What you return should match the data below exactly, with no pictures in it.
##### Dataset extract #####
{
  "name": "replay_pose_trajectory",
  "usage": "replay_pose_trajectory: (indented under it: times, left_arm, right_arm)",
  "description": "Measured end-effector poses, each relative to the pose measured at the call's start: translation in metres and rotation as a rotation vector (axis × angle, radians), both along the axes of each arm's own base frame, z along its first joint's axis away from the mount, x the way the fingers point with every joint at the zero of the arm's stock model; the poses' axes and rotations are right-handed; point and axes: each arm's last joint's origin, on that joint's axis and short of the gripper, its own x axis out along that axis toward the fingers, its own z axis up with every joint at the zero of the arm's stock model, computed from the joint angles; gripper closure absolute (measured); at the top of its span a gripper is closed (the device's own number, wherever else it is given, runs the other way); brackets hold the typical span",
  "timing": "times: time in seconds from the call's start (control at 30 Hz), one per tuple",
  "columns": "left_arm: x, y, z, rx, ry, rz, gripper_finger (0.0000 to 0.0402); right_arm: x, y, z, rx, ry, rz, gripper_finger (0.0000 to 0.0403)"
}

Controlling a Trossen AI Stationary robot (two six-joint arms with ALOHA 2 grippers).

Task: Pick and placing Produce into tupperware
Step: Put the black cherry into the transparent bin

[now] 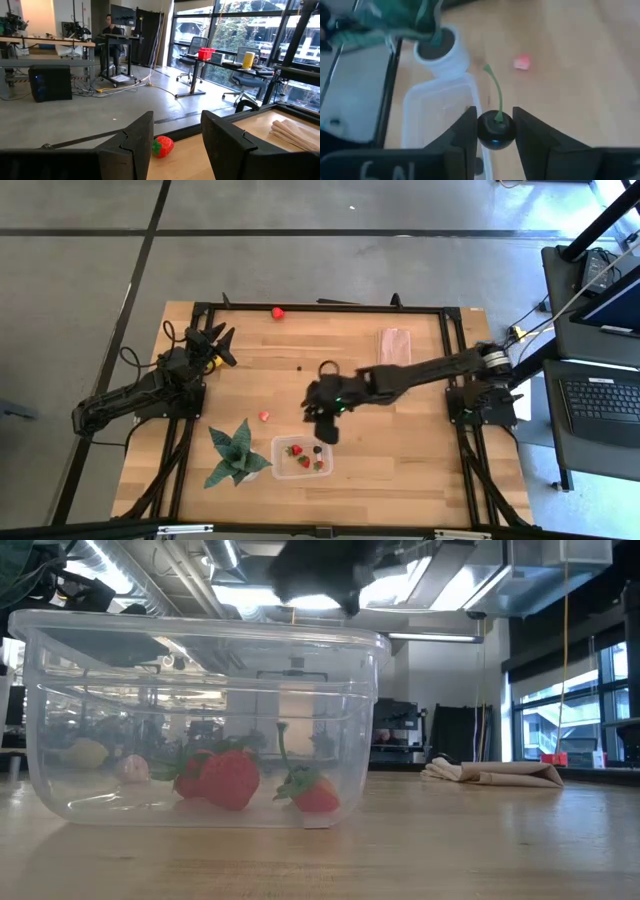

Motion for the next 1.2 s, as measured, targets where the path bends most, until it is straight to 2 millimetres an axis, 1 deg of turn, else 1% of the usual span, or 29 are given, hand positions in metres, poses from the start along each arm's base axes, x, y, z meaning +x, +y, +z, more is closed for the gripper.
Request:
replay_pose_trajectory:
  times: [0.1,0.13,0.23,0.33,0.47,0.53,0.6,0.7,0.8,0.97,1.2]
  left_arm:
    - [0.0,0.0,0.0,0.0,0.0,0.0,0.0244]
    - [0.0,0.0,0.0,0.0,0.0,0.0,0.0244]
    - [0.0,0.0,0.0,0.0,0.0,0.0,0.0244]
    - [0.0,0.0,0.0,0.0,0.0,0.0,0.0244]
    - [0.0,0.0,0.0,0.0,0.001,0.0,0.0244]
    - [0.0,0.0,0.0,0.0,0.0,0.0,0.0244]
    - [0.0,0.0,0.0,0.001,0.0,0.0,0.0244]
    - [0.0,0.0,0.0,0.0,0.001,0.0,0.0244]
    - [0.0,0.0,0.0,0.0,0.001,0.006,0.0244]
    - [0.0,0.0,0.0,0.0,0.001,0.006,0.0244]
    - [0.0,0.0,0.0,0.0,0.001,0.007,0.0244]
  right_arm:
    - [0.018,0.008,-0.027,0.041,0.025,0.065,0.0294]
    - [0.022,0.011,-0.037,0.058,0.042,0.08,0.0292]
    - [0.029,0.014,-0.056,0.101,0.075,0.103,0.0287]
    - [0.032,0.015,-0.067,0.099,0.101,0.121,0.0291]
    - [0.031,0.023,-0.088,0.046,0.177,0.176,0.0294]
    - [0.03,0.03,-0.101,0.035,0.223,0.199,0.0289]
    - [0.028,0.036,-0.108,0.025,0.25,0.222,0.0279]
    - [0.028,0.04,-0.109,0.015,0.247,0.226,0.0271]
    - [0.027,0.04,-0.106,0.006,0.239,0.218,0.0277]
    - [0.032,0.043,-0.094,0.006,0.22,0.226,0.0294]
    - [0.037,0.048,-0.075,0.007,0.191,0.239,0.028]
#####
**Solution to the exercise**
{
  "name": "replay_pose_trajectory",
  "usage": "replay_pose_trajectory: (indented under it: times, left_arm, right_arm)",
  "description": "Measured end-effector poses, each relative to the pose measured at the call's start: translation in metres and rotation as a rotation vector (axis × angle, radians), both along the axes of each arm's own base frame, z along its first joint's axis away from the mount, x the way the fingers point with every joint at the zero of the arm's stock model; the poses' axes and rotations are right-handed; point and axes: each arm's last joint's origin, on that joint's axis and short of the gripper, its own x axis out along that axis toward the fingers, its own z axis up with every joint at the zero of the arm's stock model, computed from the joint angles; gripper closure absolute (measured); at the top of its span a gripper is closed (the device's own number, wherever else it is given, runs the other way); brackets hold the typical span",
  "timing": "times: time in seconds from the call's start (control at 30 Hz), one per tuple",
  "columns": "left_arm: x, y, z, rx, ry, rz, gripper_finger (0.0000 to 0.0402); right_arm: x, y, z, rx, ry, rz, gripper_finger (0.0000 to 0.0403)"
}

Controlling a Trossen AI Stationary robot (two six-joint arms with ALOHA 2 grippers).

Task: Pick and placing Produce into tupperware
Step: Put the black cherry into the transparent bin

[now] 

Motion for the next 1.2 s, as measured, targets where the path bends most, until it is straight to 2 millimetres an axis, 1 deg of turn, else 1% of the usual span, or 29 are given, hand positions in metres, poses from the start along each arm's base axes, x, y, z meaning +x, +y, +z, more is closed for the gripper.
Request:
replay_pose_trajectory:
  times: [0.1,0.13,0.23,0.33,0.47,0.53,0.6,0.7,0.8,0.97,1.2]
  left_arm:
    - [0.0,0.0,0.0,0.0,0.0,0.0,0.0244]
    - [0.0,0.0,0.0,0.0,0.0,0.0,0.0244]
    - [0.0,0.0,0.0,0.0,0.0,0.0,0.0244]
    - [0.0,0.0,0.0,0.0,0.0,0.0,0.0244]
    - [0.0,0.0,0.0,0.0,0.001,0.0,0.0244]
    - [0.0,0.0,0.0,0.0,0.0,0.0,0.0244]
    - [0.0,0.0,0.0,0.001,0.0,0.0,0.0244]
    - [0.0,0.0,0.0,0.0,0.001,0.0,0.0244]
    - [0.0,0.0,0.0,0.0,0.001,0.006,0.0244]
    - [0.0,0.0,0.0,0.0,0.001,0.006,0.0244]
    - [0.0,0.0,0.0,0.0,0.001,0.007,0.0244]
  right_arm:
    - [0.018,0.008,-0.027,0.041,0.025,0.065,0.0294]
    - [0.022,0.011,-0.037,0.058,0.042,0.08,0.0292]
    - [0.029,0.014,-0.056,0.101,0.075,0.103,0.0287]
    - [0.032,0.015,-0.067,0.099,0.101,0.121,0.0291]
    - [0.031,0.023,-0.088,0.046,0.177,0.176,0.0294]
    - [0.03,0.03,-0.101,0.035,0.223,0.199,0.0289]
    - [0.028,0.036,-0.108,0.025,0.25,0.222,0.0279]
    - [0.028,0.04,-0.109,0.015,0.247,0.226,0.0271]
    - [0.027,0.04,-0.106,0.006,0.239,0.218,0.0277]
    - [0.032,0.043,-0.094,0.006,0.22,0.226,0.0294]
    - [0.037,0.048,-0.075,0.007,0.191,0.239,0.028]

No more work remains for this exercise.